#### HOW TO COMPLETE THIS TASK:
Exact copy, no pictures: reproduce every record below as it stands.

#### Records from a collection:
+-------+
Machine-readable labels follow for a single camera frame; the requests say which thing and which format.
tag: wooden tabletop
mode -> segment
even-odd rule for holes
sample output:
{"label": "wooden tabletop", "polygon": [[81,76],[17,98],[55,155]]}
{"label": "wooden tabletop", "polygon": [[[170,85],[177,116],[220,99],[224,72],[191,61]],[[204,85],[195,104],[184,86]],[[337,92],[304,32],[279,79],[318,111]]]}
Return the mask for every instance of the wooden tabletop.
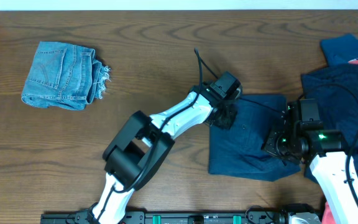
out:
{"label": "wooden tabletop", "polygon": [[[0,12],[0,223],[99,200],[102,153],[137,110],[158,113],[198,84],[193,52],[230,71],[244,93],[301,93],[300,74],[326,66],[321,39],[353,33],[358,11]],[[102,100],[83,111],[33,108],[21,92],[40,41],[96,49],[112,67]],[[204,79],[213,77],[205,71]],[[149,211],[246,210],[308,203],[319,185],[297,173],[276,182],[208,174],[209,131],[191,128],[129,205]]]}

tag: folded denim shorts
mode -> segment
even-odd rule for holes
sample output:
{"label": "folded denim shorts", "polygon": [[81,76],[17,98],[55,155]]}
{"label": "folded denim shorts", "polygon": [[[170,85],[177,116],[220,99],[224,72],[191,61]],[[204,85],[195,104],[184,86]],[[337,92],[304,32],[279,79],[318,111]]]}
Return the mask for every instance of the folded denim shorts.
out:
{"label": "folded denim shorts", "polygon": [[59,106],[83,110],[102,98],[109,67],[96,60],[95,50],[60,42],[40,42],[25,81],[22,101],[38,108]]}

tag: white background
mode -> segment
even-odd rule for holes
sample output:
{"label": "white background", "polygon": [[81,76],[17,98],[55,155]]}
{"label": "white background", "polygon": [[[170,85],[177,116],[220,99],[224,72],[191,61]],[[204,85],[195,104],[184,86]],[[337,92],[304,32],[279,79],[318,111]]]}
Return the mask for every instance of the white background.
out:
{"label": "white background", "polygon": [[0,11],[219,9],[358,9],[358,0],[0,0]]}

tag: folded dark blue cloth
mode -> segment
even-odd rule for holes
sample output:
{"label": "folded dark blue cloth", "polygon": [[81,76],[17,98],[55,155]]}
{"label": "folded dark blue cloth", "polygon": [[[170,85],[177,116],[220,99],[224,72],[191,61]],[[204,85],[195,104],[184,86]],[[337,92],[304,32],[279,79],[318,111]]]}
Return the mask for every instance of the folded dark blue cloth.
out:
{"label": "folded dark blue cloth", "polygon": [[329,66],[358,59],[358,40],[352,34],[322,40],[321,48]]}
{"label": "folded dark blue cloth", "polygon": [[95,58],[95,50],[60,42],[40,42],[25,81],[22,101],[48,108],[83,110],[102,98],[109,67]]}
{"label": "folded dark blue cloth", "polygon": [[210,127],[210,174],[230,175],[257,180],[274,181],[300,171],[298,165],[261,150],[270,128],[282,124],[281,115],[264,106],[283,111],[287,100],[283,95],[244,95],[236,102],[238,114],[231,129]]}
{"label": "folded dark blue cloth", "polygon": [[[358,98],[358,65],[344,64],[325,68],[302,75],[301,80],[304,92],[321,84],[337,83],[350,89]],[[341,130],[347,142],[352,144],[358,128],[358,107],[353,97],[336,86],[322,86],[307,94],[306,97],[317,99],[324,127]],[[354,166],[358,176],[358,142]],[[305,175],[315,181],[309,170],[305,172]]]}

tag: denim pocket
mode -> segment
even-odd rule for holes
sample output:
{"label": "denim pocket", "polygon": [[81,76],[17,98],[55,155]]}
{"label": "denim pocket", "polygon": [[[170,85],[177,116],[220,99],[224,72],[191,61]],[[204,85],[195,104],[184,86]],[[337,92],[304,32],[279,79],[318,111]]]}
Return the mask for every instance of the denim pocket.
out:
{"label": "denim pocket", "polygon": [[66,50],[37,51],[27,80],[57,89]]}

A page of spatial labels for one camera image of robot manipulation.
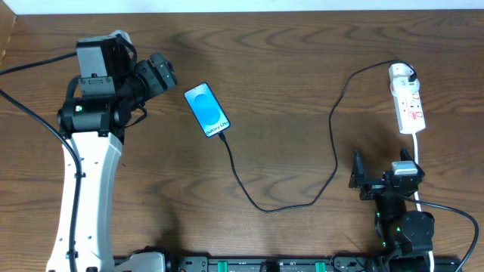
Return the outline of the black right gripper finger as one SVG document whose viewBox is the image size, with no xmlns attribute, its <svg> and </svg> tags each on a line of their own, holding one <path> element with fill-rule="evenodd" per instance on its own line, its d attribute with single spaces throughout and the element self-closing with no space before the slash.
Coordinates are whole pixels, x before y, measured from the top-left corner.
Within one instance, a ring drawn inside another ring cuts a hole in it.
<svg viewBox="0 0 484 272">
<path fill-rule="evenodd" d="M 352 157 L 352 173 L 349 179 L 349 188 L 360 188 L 364 185 L 365 170 L 360 153 L 355 150 Z"/>
<path fill-rule="evenodd" d="M 408 150 L 405 147 L 403 147 L 400 150 L 399 155 L 400 155 L 401 161 L 412 161 L 416 165 L 417 168 L 419 167 L 415 158 L 411 156 L 411 154 L 408 152 Z"/>
</svg>

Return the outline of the blue Galaxy smartphone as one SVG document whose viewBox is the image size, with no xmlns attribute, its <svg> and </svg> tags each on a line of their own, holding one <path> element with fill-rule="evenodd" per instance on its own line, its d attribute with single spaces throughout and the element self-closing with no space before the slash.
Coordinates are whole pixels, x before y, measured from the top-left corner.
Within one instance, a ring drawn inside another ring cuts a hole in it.
<svg viewBox="0 0 484 272">
<path fill-rule="evenodd" d="M 206 82 L 186 91 L 184 96 L 207 138 L 211 138 L 231 126 L 225 111 Z"/>
</svg>

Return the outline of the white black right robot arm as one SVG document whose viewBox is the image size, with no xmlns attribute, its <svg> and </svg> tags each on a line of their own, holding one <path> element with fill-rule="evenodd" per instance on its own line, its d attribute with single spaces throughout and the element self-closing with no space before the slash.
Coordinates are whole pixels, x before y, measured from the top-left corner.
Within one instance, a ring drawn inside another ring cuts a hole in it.
<svg viewBox="0 0 484 272">
<path fill-rule="evenodd" d="M 409 211 L 405 204 L 425 173 L 405 148 L 400 158 L 380 178 L 368 178 L 360 153 L 353 153 L 349 187 L 360 190 L 361 200 L 375 202 L 375 229 L 383 241 L 383 251 L 365 265 L 368 271 L 428 270 L 425 256 L 433 250 L 435 219 L 429 212 Z"/>
</svg>

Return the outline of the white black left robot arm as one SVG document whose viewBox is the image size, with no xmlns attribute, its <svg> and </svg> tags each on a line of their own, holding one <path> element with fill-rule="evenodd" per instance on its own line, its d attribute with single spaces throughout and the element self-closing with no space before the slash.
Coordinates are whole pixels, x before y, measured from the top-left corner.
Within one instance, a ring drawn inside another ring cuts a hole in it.
<svg viewBox="0 0 484 272">
<path fill-rule="evenodd" d="M 122 30 L 76 43 L 80 74 L 57 113 L 64 151 L 64 188 L 48 271 L 168 271 L 166 254 L 142 249 L 125 260 L 112 251 L 116 168 L 132 112 L 177 85 L 161 53 L 138 60 Z"/>
</svg>
+-------+
#### PROBLEM SOLUTION:
Machine-readable labels follow for a single camera frame; the requests say which thing and which format.
tag: wooden tabletop
mode -> segment
even-odd rule for holes
sample output:
{"label": "wooden tabletop", "polygon": [[81,76],[17,98],[55,155]]}
{"label": "wooden tabletop", "polygon": [[[170,85],[177,116],[220,99],[224,72],[191,61]],[[204,85],[195,104],[184,86]],[[337,92],[304,32],[279,79],[318,111]]]}
Return the mask for every instance of the wooden tabletop.
out:
{"label": "wooden tabletop", "polygon": [[[0,12],[0,223],[99,200],[102,153],[137,110],[158,113],[198,84],[193,52],[230,71],[244,93],[301,93],[300,74],[326,66],[321,39],[353,33],[358,11]],[[102,100],[83,111],[33,108],[21,92],[40,41],[96,49],[112,67]],[[204,79],[213,77],[205,71]],[[149,211],[246,210],[308,203],[319,185],[297,173],[276,182],[208,174],[209,131],[191,128],[129,205]]]}

tag: folded denim shorts
mode -> segment
even-odd rule for holes
sample output:
{"label": "folded denim shorts", "polygon": [[81,76],[17,98],[55,155]]}
{"label": "folded denim shorts", "polygon": [[[170,85],[177,116],[220,99],[224,72],[191,61]],[[204,85],[195,104],[184,86]],[[337,92],[304,32],[279,79],[318,111]]]}
Return the mask for every instance of the folded denim shorts.
out:
{"label": "folded denim shorts", "polygon": [[59,106],[83,110],[102,98],[109,67],[96,60],[95,50],[60,42],[40,42],[25,81],[22,101],[38,108]]}

tag: white background
mode -> segment
even-odd rule for holes
sample output:
{"label": "white background", "polygon": [[81,76],[17,98],[55,155]]}
{"label": "white background", "polygon": [[[170,85],[177,116],[220,99],[224,72],[191,61]],[[204,85],[195,104],[184,86]],[[337,92],[304,32],[279,79],[318,111]]]}
Return the mask for every instance of the white background.
out:
{"label": "white background", "polygon": [[0,11],[219,9],[358,9],[358,0],[0,0]]}

tag: folded dark blue cloth
mode -> segment
even-odd rule for holes
sample output:
{"label": "folded dark blue cloth", "polygon": [[81,76],[17,98],[55,155]]}
{"label": "folded dark blue cloth", "polygon": [[[170,85],[177,116],[220,99],[224,72],[191,61]],[[204,85],[195,104],[184,86]],[[337,92],[304,32],[279,79],[318,111]]]}
Return the mask for every instance of the folded dark blue cloth.
out:
{"label": "folded dark blue cloth", "polygon": [[329,66],[358,59],[358,40],[352,34],[322,40],[321,48]]}
{"label": "folded dark blue cloth", "polygon": [[95,58],[95,50],[60,42],[40,42],[25,81],[22,101],[48,108],[83,110],[102,98],[109,67]]}
{"label": "folded dark blue cloth", "polygon": [[210,127],[210,174],[230,175],[257,180],[274,181],[300,171],[298,165],[261,150],[270,128],[282,124],[281,115],[264,106],[283,111],[287,100],[283,95],[244,95],[236,102],[238,114],[231,129]]}
{"label": "folded dark blue cloth", "polygon": [[[358,98],[358,65],[344,64],[325,68],[302,75],[301,80],[304,92],[321,84],[337,83],[350,89]],[[341,130],[347,142],[352,144],[358,128],[358,107],[353,97],[336,86],[322,86],[307,94],[306,97],[317,99],[324,127]],[[354,166],[358,176],[358,142]],[[305,175],[315,181],[309,170],[305,172]]]}

tag: denim pocket
mode -> segment
even-odd rule for holes
sample output:
{"label": "denim pocket", "polygon": [[81,76],[17,98],[55,155]]}
{"label": "denim pocket", "polygon": [[[170,85],[177,116],[220,99],[224,72],[191,61]],[[204,85],[195,104],[184,86]],[[337,92],[304,32],[279,79],[318,111]]]}
Return the mask for every instance of the denim pocket.
out:
{"label": "denim pocket", "polygon": [[66,50],[37,51],[27,80],[57,89]]}

A page of spatial labels for one camera image of robot manipulation.
Return the outline of the black right gripper finger as one SVG document whose viewBox is the image size, with no xmlns attribute, its <svg> and </svg> tags each on a line of their own, holding one <path> element with fill-rule="evenodd" per instance on its own line, its d attribute with single spaces throughout and the element self-closing with no space before the slash.
Coordinates are whole pixels, x before y, measured from the top-left corner.
Within one instance, a ring drawn inside another ring cuts a hole in it.
<svg viewBox="0 0 484 272">
<path fill-rule="evenodd" d="M 352 157 L 352 173 L 349 179 L 349 188 L 360 188 L 364 185 L 365 170 L 360 153 L 355 150 Z"/>
<path fill-rule="evenodd" d="M 408 150 L 405 147 L 403 147 L 400 150 L 399 155 L 400 155 L 401 161 L 412 161 L 416 165 L 417 168 L 419 167 L 415 158 L 411 156 L 411 154 L 408 152 Z"/>
</svg>

Return the outline of the blue Galaxy smartphone as one SVG document whose viewBox is the image size, with no xmlns attribute, its <svg> and </svg> tags each on a line of their own, holding one <path> element with fill-rule="evenodd" per instance on its own line, its d attribute with single spaces throughout and the element self-closing with no space before the slash.
Coordinates are whole pixels, x before y, measured from the top-left corner.
Within one instance, a ring drawn inside another ring cuts a hole in it.
<svg viewBox="0 0 484 272">
<path fill-rule="evenodd" d="M 206 82 L 186 91 L 184 96 L 207 138 L 211 138 L 231 126 L 225 111 Z"/>
</svg>

Return the outline of the white black right robot arm as one SVG document whose viewBox is the image size, with no xmlns attribute, its <svg> and </svg> tags each on a line of their own, holding one <path> element with fill-rule="evenodd" per instance on its own line, its d attribute with single spaces throughout and the element self-closing with no space before the slash.
Coordinates are whole pixels, x before y, measured from the top-left corner.
Within one instance, a ring drawn inside another ring cuts a hole in it.
<svg viewBox="0 0 484 272">
<path fill-rule="evenodd" d="M 409 211 L 405 204 L 425 173 L 405 148 L 400 158 L 380 178 L 368 178 L 360 153 L 353 153 L 349 187 L 360 190 L 361 200 L 375 202 L 375 229 L 383 241 L 383 251 L 365 265 L 368 271 L 428 270 L 425 256 L 433 250 L 435 219 L 429 212 Z"/>
</svg>

Return the outline of the white black left robot arm as one SVG document whose viewBox is the image size, with no xmlns attribute, its <svg> and </svg> tags each on a line of their own, holding one <path> element with fill-rule="evenodd" per instance on its own line, its d attribute with single spaces throughout and the element self-closing with no space before the slash.
Coordinates are whole pixels, x before y, measured from the top-left corner.
Within one instance, a ring drawn inside another ring cuts a hole in it.
<svg viewBox="0 0 484 272">
<path fill-rule="evenodd" d="M 122 30 L 76 43 L 80 74 L 57 113 L 64 151 L 64 188 L 48 271 L 168 271 L 166 254 L 142 249 L 125 260 L 112 251 L 116 168 L 132 112 L 177 85 L 161 53 L 138 60 Z"/>
</svg>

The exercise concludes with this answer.